Koriand'r watched, her eyes wide in wonder at the spectacle.
*Klang!*
"They're up early," a deep voice said from just behind Koriand'r. She turned to look and met with Cyborg's mismatched eyes. "...Here I thought the dragon was the biggest threat here."
"She is most talented," Koriand'r agreed, her eyes locking back on to the fight. It had definitely moved on from simple sparring practice as both fighters were making a serious effort strike each other. "But Elder Alchemist is deceptively fierce!"

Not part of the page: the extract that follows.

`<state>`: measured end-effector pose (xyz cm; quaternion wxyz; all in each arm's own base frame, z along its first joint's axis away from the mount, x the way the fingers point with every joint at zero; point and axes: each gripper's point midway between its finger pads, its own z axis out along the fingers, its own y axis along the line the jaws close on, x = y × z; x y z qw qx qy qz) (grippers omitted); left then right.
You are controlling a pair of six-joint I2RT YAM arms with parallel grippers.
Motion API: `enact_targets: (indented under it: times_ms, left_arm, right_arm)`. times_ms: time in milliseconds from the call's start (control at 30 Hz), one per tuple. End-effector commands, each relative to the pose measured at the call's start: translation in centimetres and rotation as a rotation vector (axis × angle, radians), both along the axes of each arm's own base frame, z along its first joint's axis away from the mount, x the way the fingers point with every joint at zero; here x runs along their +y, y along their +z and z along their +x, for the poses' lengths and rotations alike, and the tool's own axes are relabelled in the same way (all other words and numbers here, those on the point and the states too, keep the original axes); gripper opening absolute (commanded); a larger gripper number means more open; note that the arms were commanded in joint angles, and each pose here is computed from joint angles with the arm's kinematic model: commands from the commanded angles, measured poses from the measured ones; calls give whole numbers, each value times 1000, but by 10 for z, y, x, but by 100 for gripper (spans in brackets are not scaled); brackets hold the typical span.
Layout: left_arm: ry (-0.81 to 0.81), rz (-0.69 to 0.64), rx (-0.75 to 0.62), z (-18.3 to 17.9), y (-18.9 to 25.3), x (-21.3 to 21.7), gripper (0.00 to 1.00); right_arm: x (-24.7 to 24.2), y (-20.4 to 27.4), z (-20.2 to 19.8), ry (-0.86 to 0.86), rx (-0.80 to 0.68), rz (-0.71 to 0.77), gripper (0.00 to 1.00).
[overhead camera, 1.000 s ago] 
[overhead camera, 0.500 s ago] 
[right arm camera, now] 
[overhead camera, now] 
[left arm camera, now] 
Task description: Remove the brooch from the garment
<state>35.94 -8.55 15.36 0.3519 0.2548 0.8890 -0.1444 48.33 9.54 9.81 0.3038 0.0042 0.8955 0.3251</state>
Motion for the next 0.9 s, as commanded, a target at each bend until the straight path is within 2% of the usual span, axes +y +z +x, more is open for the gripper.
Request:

"...I guess that's a good word for it," Cyborg grumbled before he sat on the grass. "Can't say I see the point. Dude's got claws like knives when he shapeshifts."
"There are many benefits to learning the arts of war, Friend Cyborg," Koriand'r told the teen as she put a wide smile on her face. "It is good to keep in shape and builds great camaraderie!"
Rather than a klang of ringing steel like she'd been expecting, Koriand'r heard what sounded like flesh and bone crunching behind her. She was just in time to watch Kar'Yashlan, with a split lip, slam the pommel of her weapon into Alchemist's cheek.
"...I think I'll pass," Cyborg said in a droll deadpan. "Can't say I'd enjoy getting my teeth knocked out in training."
Koriand'r wilted a bit at Cyborg's blunt statement but perked back up at seeing Robin step out of the cabin and into the growing light of morning. Her dear friend looked tired, terribly so, but she knew he would better understand her point of view!
*Klang!*
"Starfire, Cyborg," the leader of her team greeted. For a long moment, his gaze was locked on the lovers quarreling before he shook his head. "...Let's head back in. I'll get Beast Boy, you should get Raven. I want to go over yesterday and start working on a plan to get our home back."
"Sounds like a plan, Rob," Cyborg said as he got to his feet. He walked past Robin, heading into the cabin, but paused briefly to clap one massive hand on Robin's comparatively thin shoulders.
The two didn't exchange any further words but they did nod to each other, an exchange that surely meant something. Sadly, it was something that Koriand'r could only vaguely make out, and not in any detail.
Ascending into the air, Koriand'r shot one last look at the dueling duo before she followed Robin back in.
"...They fight like they've got a Lazarus Pool hidden somewhere," the boy grumbled, his voice quiet enough that Koriand'r barely heard it.
The princess didn't know what that was. And given Robin's rather focused mood, she was uncertain about asking. He tended to be irritable if he was trying to focus on something.
*Klang!*
Softly closing the door behind herself, Koriand'r was left wondering one thing about the almost vicious training the two had been working on.
...What would she need to do to get a sword as durable as theirs?